A bill that would require the Canadian government to adhere to the principles in the United Nations Declaration on the Rights of Indigenous Peoples is before Parliament, and though it probably won’t be passed, it has at least gained some traction in the minds of some politicians.
“The principles established in the UN declaration on indigenous rights recognize indigenous peoples’ individual and collective rights,” Romeo Saganash, the New Democratic Party Member of Parliament for the Abitibi-Baie James-Nunavik-Eeyou district, told The Globe and Mail and other reporters at a news conference when he introduced the bill at the end of January.

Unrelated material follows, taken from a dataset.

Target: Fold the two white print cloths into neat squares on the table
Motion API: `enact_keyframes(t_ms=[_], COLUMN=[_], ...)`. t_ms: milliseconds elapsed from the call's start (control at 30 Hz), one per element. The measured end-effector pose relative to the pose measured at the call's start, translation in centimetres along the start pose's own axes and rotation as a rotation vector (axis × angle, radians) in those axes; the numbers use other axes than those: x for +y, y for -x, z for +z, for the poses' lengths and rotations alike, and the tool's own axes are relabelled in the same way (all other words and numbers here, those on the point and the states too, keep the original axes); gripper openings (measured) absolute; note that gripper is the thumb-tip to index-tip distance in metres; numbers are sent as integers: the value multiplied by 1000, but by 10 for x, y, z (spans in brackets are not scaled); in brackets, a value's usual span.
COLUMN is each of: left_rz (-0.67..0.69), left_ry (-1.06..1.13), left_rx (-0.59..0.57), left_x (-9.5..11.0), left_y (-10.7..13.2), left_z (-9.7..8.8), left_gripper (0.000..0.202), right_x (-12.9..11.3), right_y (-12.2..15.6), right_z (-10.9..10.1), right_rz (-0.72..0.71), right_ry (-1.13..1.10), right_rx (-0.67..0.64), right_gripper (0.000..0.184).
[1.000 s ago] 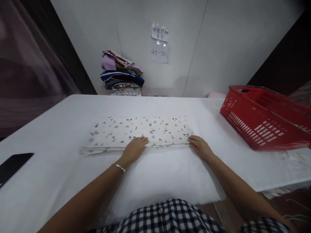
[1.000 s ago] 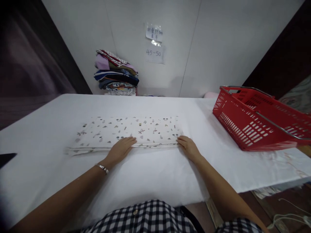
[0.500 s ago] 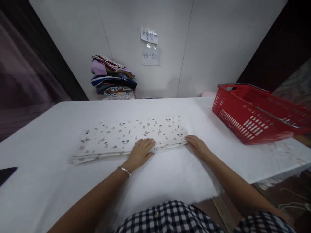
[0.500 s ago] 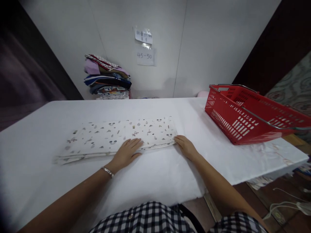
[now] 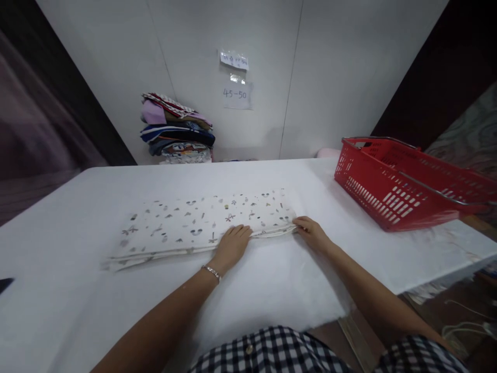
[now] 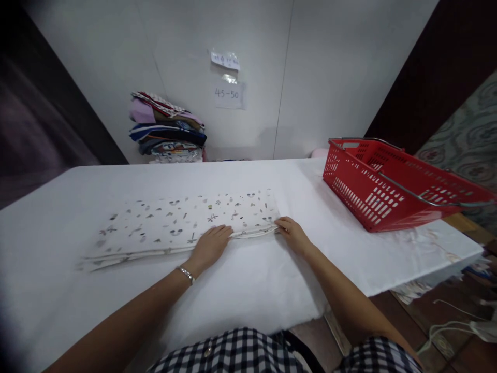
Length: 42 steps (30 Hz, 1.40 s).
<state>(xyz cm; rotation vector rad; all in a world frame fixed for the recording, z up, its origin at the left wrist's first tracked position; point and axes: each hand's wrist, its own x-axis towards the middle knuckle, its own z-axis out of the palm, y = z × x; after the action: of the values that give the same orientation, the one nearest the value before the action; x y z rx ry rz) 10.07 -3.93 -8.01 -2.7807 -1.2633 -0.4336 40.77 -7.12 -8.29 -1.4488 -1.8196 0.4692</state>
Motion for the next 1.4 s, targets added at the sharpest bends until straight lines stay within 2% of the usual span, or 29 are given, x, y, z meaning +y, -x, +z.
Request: enact_keyframes(t_ms=[167,233,300,467,600,700,767,967,1167,1300,1400], left_rz=[36,66,93,158,112,5,-50,-97,-246,-162,-110], left_ry=[22,41,56,108,166,238,293,416,496,441,391], left_rx=[-15,-28,-45,-40,-29,-58,-97,-109,-101,-34,-43], left_x=[10,19,31,66,83,86,84,84,92,99,102], left_y=[-5,-12,-22,-56,-81,-93,-97,-96,-105,-115,-121], left_z=[-5,-4,-2,7,14,15,13,8,9,5,8], left_gripper=[36,40,43,47,45,28,23,24,40,36,28], right_x=[8,6,1,-8,-10,-11,-12,-7,-5,-6,-3], right_y=[7,7,6,0,-2,0,1,-1,-3,0,2], right_z=[6,6,5,5,11,16,18,25,34,35,34], right_rz=[492,621,670,625,564,565,550,496,499,426,362], right_ry=[-499,-642,-749,-830,-857,-883,-873,-719,-694,-675,-608], right_rx=[179,227,234,228,291,322,304,195,290,315,318], right_gripper=[52,48,41,40,41,41,46,72,73,71,68])
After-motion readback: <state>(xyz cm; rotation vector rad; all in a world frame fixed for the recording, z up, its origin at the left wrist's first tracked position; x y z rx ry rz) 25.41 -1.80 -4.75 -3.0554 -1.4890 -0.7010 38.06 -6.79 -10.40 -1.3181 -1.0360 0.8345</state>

“The Declaration was negotiated over a period of 23 years, with the participation of numerous representatives of indigenous peoples from every part of the world, speaking on behalf of 370 million aboriginals worldwide,” he said on the floor of the House of Commons on January 28. “It includes 46 provisions protecting their social, economic, cultural, spiritual, environmental and, particularly, political rights. These are minimum standards set by the United Nations that I am asking this House to respect henceforth, in order to ensure the dignity, survival and well-being of all aboriginal peoples, including those of Canada.”
Given the tensions between the Conservative government and the country’s aboriginals, the bill is not likely to be adopted. It’s a private member’s bill—one not introduced by the government’s executive branch—and those don’t usually become law, according to the website OpenParliament.ca. Saganash’s motion was adopted and officially read on the floor and probably won’t go much further than that.
But the motion, introduced just after the end of Attawapiskat First Nation Chief Theresa Spence’s six-week-long hunger strike and the worldwide explosion of the grassroots Idle No More movement, at least got politicians looking at the issue of aboriginal rights from another angle.
“If we take the U.N. declaration serious, then we should take the commitments made in the UN declaration seriously,” said interim Liberal Leader Rob Rae to The Globe and Mail.
Canada ratified the U.N. Declaration in November 2010, about a month before the United States did. It was adopted by the U.N. General Assembly in 2007. Idle No More, meanwhile, is mobilizing and still pressing to get both the Canadian government and aboriginal leadership to get their concerns heard at the national level.